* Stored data
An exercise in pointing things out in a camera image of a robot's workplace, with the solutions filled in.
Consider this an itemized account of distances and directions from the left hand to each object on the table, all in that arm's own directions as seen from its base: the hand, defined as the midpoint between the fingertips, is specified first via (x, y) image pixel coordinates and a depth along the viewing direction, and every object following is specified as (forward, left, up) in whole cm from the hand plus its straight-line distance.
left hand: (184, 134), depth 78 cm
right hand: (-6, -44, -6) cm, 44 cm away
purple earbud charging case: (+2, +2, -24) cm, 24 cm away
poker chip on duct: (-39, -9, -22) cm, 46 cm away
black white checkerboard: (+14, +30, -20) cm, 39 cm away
---
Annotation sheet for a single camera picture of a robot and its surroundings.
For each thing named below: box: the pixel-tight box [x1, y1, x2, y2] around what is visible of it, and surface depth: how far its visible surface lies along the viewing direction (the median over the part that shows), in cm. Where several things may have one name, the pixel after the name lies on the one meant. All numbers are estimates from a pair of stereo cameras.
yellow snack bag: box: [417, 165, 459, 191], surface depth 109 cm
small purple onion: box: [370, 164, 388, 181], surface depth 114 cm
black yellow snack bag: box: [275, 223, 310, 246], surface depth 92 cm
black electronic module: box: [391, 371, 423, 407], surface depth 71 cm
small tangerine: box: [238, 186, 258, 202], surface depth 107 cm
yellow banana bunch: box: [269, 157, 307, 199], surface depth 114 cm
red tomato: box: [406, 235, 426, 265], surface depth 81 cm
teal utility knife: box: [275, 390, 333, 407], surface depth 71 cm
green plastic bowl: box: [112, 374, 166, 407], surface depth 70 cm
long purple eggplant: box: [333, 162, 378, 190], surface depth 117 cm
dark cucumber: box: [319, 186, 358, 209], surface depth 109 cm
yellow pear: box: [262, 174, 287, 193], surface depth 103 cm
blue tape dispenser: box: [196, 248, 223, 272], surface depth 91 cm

* Task goal
Using the entries, count how many lines contain the string "away". Write only the number.

* Exercise result
4